I hear his love song in the sound of the washing machine.
Sending love to all of you. Thank you for being here, for bearing witness to my life, for listening to my stories. I pray that God will reach down into your desperate places this week and remind you that He is there. I want to leave you with a set of songs that my husband, Randy, wrote and his story of God reaching down into his despair. I pray that someone will find hope in these words and songs.

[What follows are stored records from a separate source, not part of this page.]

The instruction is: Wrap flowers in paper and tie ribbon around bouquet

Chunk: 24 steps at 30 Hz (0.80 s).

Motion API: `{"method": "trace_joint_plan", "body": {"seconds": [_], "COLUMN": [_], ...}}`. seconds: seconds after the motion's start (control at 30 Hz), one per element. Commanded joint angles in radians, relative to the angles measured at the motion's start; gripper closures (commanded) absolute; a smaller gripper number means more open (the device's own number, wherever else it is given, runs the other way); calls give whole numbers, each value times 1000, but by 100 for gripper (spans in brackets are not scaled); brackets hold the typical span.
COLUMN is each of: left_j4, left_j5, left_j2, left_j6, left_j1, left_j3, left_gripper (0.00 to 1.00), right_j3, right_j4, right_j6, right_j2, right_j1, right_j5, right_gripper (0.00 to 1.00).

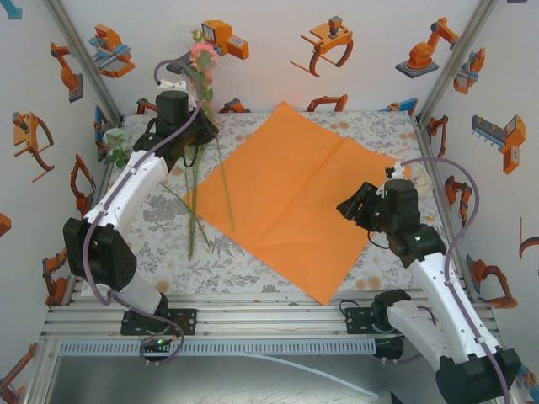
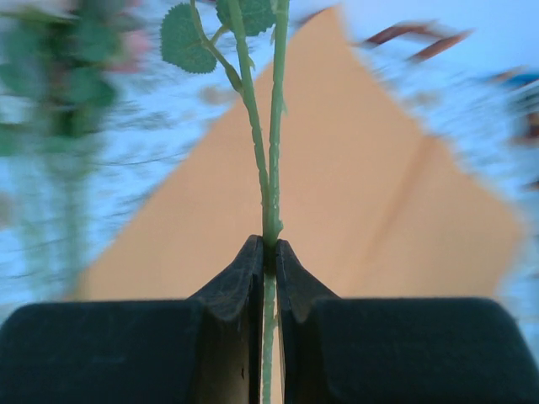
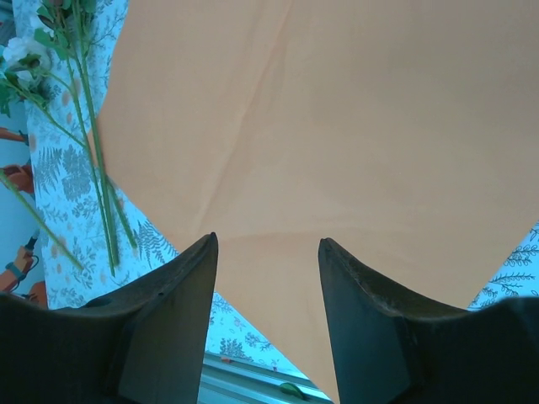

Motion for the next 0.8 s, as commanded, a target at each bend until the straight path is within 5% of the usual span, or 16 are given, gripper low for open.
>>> {"method": "trace_joint_plan", "body": {"seconds": [0.0, 0.27, 0.77], "left_j4": [252, 175, 124], "left_j5": [200, 95, 142], "left_j2": [128, 430, 772], "left_j6": [-365, -294, -300], "left_j1": [-24, -112, -117], "left_j3": [-26, 180, 354], "left_gripper": [100, 100, 100], "right_j3": [29, -5, -41], "right_j4": [-12, -26, -46], "right_j6": [-5, -23, -31], "right_j2": [-19, -70, -88], "right_j1": [4, 4, 4], "right_j5": [13, -36, -76], "right_gripper": [46, 5, 7]}}
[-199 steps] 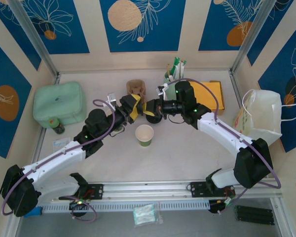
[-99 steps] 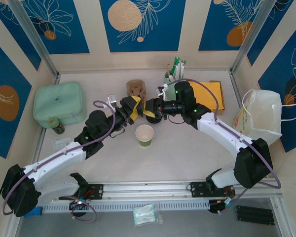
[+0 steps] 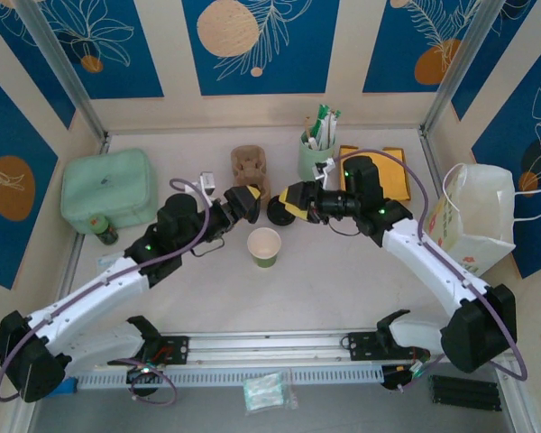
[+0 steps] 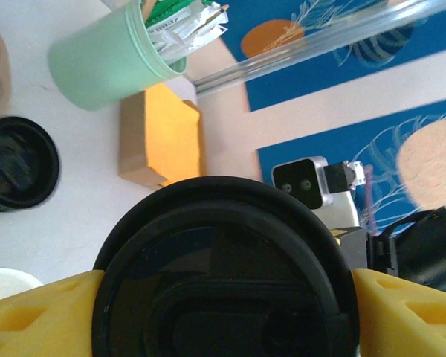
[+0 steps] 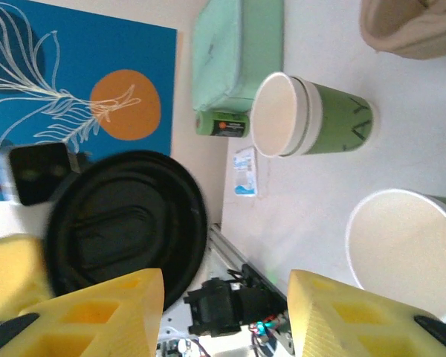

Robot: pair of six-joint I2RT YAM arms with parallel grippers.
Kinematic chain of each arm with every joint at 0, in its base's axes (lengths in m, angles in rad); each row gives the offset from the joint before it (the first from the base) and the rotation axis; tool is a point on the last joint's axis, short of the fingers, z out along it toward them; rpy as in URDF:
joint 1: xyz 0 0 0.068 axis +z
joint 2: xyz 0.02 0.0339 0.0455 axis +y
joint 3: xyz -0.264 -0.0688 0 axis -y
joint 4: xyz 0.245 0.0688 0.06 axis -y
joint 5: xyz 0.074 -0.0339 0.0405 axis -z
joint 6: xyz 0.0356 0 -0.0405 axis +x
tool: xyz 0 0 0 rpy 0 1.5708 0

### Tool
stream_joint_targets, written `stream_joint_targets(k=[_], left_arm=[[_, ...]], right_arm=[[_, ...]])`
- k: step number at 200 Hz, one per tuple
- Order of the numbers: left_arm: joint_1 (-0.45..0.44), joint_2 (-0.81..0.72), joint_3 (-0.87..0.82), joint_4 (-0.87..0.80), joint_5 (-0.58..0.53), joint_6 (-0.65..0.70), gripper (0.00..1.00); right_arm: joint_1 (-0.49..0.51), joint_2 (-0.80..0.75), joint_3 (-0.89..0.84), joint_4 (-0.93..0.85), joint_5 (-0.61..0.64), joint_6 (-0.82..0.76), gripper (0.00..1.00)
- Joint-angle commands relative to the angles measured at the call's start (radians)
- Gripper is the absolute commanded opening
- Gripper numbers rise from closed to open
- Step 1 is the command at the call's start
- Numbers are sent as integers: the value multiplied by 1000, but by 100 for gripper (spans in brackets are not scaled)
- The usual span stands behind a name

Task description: Pack the takeout coffee

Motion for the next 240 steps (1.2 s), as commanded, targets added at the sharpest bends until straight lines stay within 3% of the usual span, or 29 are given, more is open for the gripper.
stream_joint_targets(k=[1,55,240], left_arm=[[-14,-12,112,-275,-17,252,76],[-63,83,222,-490,-57,441,75],[-234,452,388,-688,-333,691,77]], right_arm=[[13,-39,-45,-129,48,-76,48],[50,-105,-155,-188,118,-109,48],[30,-170,-304,-201,188,-132,48]])
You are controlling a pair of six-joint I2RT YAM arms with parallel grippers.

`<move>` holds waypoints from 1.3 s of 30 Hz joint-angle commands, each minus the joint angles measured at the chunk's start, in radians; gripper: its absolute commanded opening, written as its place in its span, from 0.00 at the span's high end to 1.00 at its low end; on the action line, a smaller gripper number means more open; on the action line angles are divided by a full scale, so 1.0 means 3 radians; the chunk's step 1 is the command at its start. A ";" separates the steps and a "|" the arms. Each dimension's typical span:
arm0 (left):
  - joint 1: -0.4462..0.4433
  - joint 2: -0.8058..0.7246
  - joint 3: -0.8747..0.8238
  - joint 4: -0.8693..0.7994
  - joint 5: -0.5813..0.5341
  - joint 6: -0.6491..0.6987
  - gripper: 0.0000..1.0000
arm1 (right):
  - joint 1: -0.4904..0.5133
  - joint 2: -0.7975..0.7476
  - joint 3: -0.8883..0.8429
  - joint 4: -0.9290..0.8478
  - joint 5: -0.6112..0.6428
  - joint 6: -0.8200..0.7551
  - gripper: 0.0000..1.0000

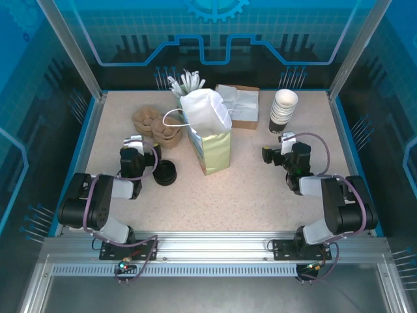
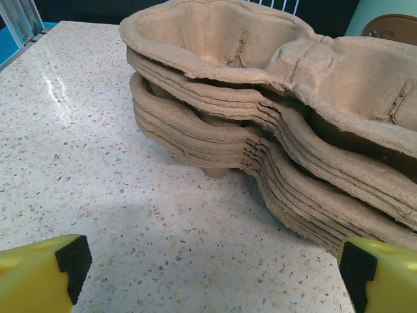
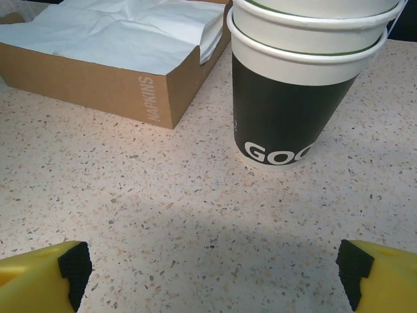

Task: Pack the takeout coffee

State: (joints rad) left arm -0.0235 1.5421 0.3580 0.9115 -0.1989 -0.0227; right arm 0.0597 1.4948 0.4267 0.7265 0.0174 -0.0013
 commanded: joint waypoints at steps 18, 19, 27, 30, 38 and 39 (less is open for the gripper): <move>-0.0008 0.0027 0.0059 0.0067 0.0090 0.0055 0.01 | -0.0046 0.0029 0.0015 0.0094 -0.0038 -0.0028 0.00; -0.0009 0.0024 0.0045 0.0083 0.0088 0.0056 0.01 | -0.0050 0.0033 0.0015 0.0094 -0.0037 -0.0027 0.00; -0.0009 -0.0053 -0.0418 0.0907 0.0066 0.0045 0.01 | -0.0048 -0.0155 0.0005 -0.0035 0.0020 -0.0002 0.00; -0.0009 -0.0290 -0.0438 0.0735 0.0037 0.0044 0.01 | -0.0049 -0.0389 -0.0028 -0.0201 0.0081 0.0018 0.00; -0.0018 -0.1550 0.0081 -0.1335 -0.0206 -0.0280 0.01 | -0.0152 -0.1382 0.0180 -0.1491 0.0251 0.0157 0.00; -0.0024 -0.1683 0.0192 -0.1621 -0.0215 -0.0362 0.01 | -0.0176 -0.1549 0.0255 -0.1796 0.0320 0.0242 0.00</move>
State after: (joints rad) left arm -0.0235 1.1419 0.3256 0.7216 -0.2310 -0.0593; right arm 0.0395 1.1358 0.4458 0.4156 0.0643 0.0154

(Randy’s words:) When I was 22 I tried to take my own life. I was living in Nashville, TN and I was in a very dark place mentally, spiritually, (and chemically) and I couldn’t see a way out of the cycle of despair in which I had landed myself. One day, after years of recurring hallucinations-waking nightmares, more terrifying for the fact that they were now occurring even when I wasn’t high on drugs, I felt something snap in me and I lost it. I was at someone’s house and I took a kitchen knife, quietly locked myself in the bathroom, and standing in the tub I found a pulse under my ribs and pushed the knife in. After my suicide attempt I passed out and after waking some time later and realizing I hadn’t succeeded I decided instead of stabbing myself deeper I would tell someone and look for help. A friend drove me to the hospital and after being treated I was put in the hospital mental ward. My friend called my parents without me knowing it. My mom and brother Tommy came and got me and brought me back to Athens, GA. For 2 more years I struggled with extreme mood swings and, though depressed, I found some solace playing music again in some local bands in the Gainesville, GA area. Still, I harboured suicidal thoughts even to the point of carrying a razor blade in my wallet. After months of living on people’s couches, mooching food and drugs and quickly losing my mind again, I suffered another breakdown worse than before. I called my mom again and she brought me home and that night took me to a church service. I went to the front and asked people to pray for me. As they surrounded me with prayer I cried out to Jesus Christ for help. He answered. I can’t explain it but He is really there. I had prayed many times before but this time was different. God was waiting for me to really mean it. Tears. Repentance. Confession. Worship. Surrender. I was being born again. The despair that had been feeding on me like a vampire could no longer get its teeth in me. I was alive for the first time. Here I am 30 years later and I can hardly believe how I almost robbed myself of the life I now have with Mackenzie and the lives of our 7 precious children who wouldn’t be here if I had given up. I sat down at the piano the other day and wrote 2 songs about it. Don’t give up, friends. If you find yourself thinking about suicide, please don’t do it. There is another way out. I am living proof.
Sending love, and light, and hope.
Mackenzie
What a tender and bold thing for your husband to share that story.
I loved reading this. We have had so many moments like this too! Including a friend of a friend I barely knew who sent us a check for a washing machine one year. I'm again feeling very humbled by our community's generosity in our current circumstances. Every time I worry, He provides.